Bu bakımdan Mad Max gibi bir anlatının içinden Furiosa gibi bir karakterin çıkıyor olmasının bir sürecin sonucu olduğunu söylemek gerek. Miller, “Furry Road”ta kendi efsanesini uzun bir aradan sonra özenle ayağa kaldırıp sonra onu kendi elleriyle kenara itiyordu. Mad Max’in hikayesi olarak başlayan filmde bir süre sonra Furiosa devreye giriyor ve hikayenin merkezine yerleşiyordu. Gerçekten bu kadar büyük etki yapması planlanmış mıydı bilinmez ama Furiosa karakteri öylesine ilgi gördü ki ‘filmin önüne geçti’ bile denilebilir. Kuşkusuz bunda Charlize Theron gibi oyuncunun da payı büyüktü. Tabii filmde eski usul epik anlatıların ruhunun çağdaş bir yorumla görselleştirilmesinin etkisini de unutmayalım. Ezcümle, kanımca “Furry Road”taki Furiosa çıtayı öylesine büyük bir yere koydu ki, ondan sonra anlatılacak her şey tatmin etmekte zorlanacak gibiydi. Bağımsız bir Furiosa filmi çekileceği duyurulduğundan itibaren bu böyleydi. Oyuncu tercihinden hikayenin geçtiği döneme kadar her şey didik didik edildi.

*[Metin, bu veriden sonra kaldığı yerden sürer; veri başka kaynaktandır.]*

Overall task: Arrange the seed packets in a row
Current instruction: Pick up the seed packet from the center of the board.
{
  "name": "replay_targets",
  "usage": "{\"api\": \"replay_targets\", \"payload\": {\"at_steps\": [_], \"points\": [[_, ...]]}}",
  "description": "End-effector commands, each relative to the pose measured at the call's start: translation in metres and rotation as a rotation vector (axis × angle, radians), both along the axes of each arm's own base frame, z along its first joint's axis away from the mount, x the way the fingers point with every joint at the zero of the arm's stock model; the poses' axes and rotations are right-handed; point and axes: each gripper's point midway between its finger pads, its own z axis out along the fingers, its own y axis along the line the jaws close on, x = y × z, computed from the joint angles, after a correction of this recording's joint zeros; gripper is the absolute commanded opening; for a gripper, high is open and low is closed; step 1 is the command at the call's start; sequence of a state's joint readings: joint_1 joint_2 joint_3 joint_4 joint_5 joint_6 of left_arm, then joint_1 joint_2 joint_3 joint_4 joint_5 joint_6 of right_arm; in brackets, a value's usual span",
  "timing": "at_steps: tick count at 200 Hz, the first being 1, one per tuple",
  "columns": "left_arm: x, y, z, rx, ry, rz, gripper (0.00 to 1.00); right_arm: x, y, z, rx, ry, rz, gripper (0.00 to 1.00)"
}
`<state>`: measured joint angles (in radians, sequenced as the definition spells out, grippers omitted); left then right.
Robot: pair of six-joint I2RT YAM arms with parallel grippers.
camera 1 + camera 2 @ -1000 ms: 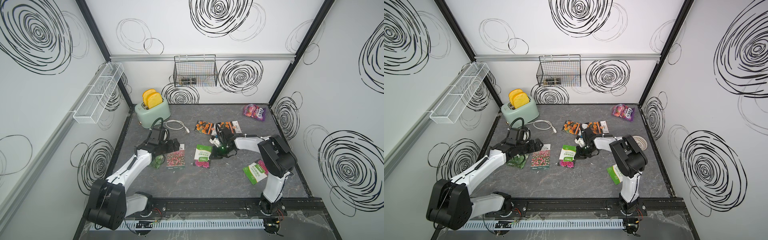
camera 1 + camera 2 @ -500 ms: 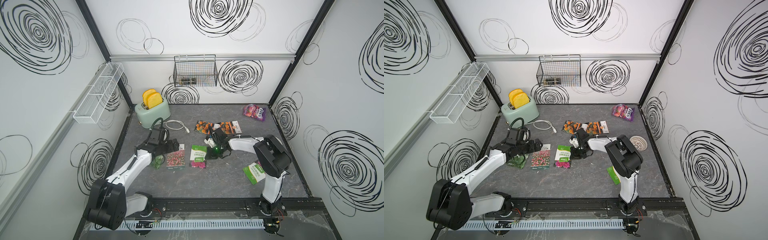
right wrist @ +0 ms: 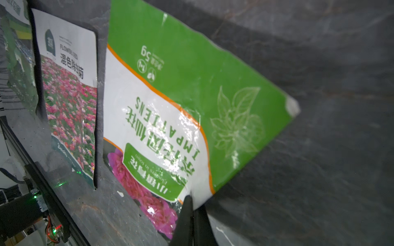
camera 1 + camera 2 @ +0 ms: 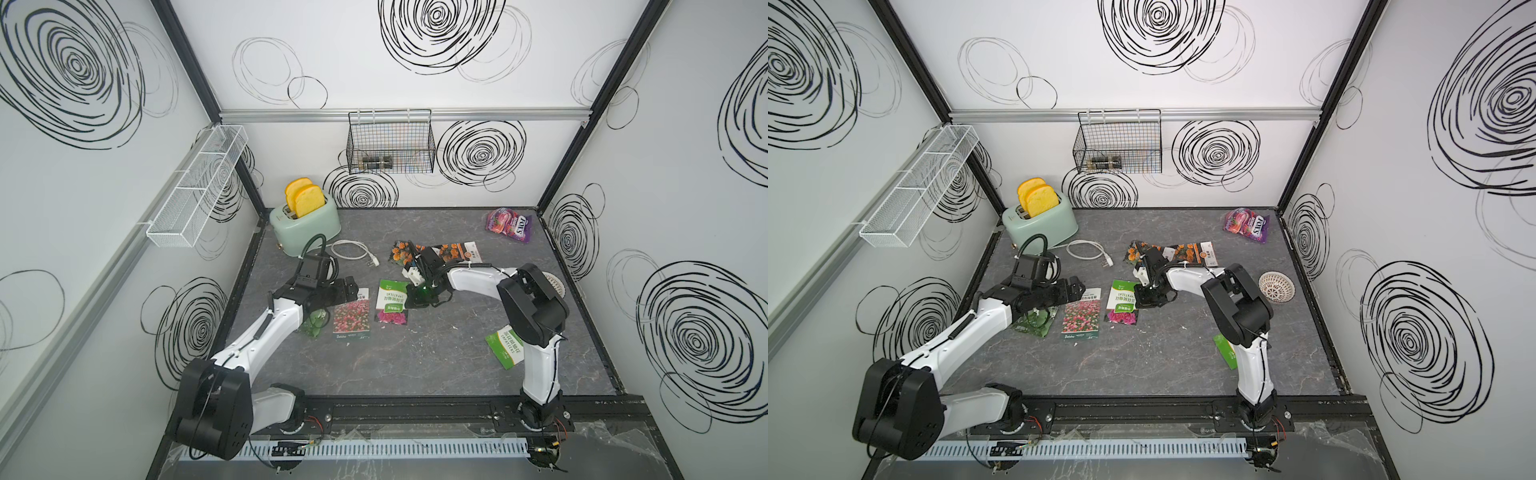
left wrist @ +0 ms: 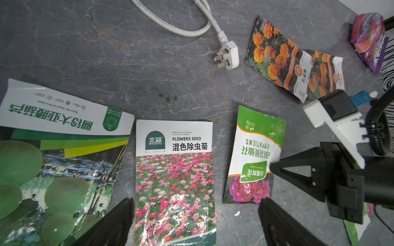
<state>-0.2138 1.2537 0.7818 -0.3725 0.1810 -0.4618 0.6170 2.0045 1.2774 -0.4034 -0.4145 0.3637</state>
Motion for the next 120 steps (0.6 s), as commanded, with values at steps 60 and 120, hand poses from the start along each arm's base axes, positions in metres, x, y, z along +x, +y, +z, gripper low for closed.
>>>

Ama böylesine güçlü bir filmin, efsane haline gelen bir karakterin varoluşunu anlatacak hikayeyi ustaca yaratmak da yine George Miller’ın yapabileceği bir iş olduğu kanıtlandı. “Furiosa: Bir Mad Max Destanı”, önceki filmin altında kalacağı baştan kabul edilmiş, onu geçmek gibi kaybedileceği kesin bir mücadeleye girme seçeneği baştan elenmiş bir yapım. Anlatının destansılığından daha çok, karakterinin motivasyonlarına, onu “Furry Road”ta bir mite dönüştüren yolculuğa odaklanmayı tercih ediyor bu kez Miller. Bir önceki filmde de birlikte çalıştığı Nick Lathouris ile birlikte kaleme aldığı senaryo ana akım bir film için büyük risklerle dolu öncelikle. İki buçuk saati bulan süresinin ilk bir saatinde başrol oyuncusunu hikayenin içine sokmamak ancak Miller’ın sahip olabileceği bir lüks bekli de. Film ilk bir saatte Furiosa’nın Cennet Vadi’den kaçırılıp, Ölümsüz Joe’nin dünyasında kendine yer edindiği çocukluk zamanında geçiyor. Annesini kaybetmesi, Dementus’a olan düşmanlığı bu dönemde şekilleniyor. Anya Taylor-Joy’un hikayeye girişinin ardından ise Mad Max evrenine geri dönüyoruz. Yol, aksiyon, intikam ve kuruluş öyküsü. Furiosa’nın hayatta kalma içgüdüsüyle hareket eden bir çocuktan soğukkanlı bir lider olmaya uzanan öyküsünde, fiziki ve duygusal bedeller ödeme süreci bu aynı zamanda.
George Miller, “Mad Max” anlatılarında satır aralarında hep olan ‘kapitalist kıyamet’ temasını burada başka türlü bir noktaya taşıyor. Suyu, petrolü ve silahı kontrol eden üç kapitalist merkezi hikayenin mekanları arasına yerleştiriyor. Bu merkezlerin sahiplerinin dünyalarını, insanlarla kurdukları ilişkiyi, söylemlerini bugünün siyasal alanına göndermelerle inşa ediyor ve kapitalizmin eğer yıkılamazsa kıyamet sonrası bir dünyada, en vahşi halinde yoluna devam etmekte beis görmeyeceğini anlatıyor kendince. Tam da bu noktada filmin jeneriği akarken, “Furry Road”tan karelerin gösterilmesi anlam kazanıyor. Bu kıyamet sonrasına dair umutsuz havanın dağıldığı, daha umutlu anları gelecekte geçen bu filmden karelerle hatırlatıyor seyirciye. Böylece, bir tarihsellik inşa ediyor. Yeni anlatıların da kapısını aralıyor.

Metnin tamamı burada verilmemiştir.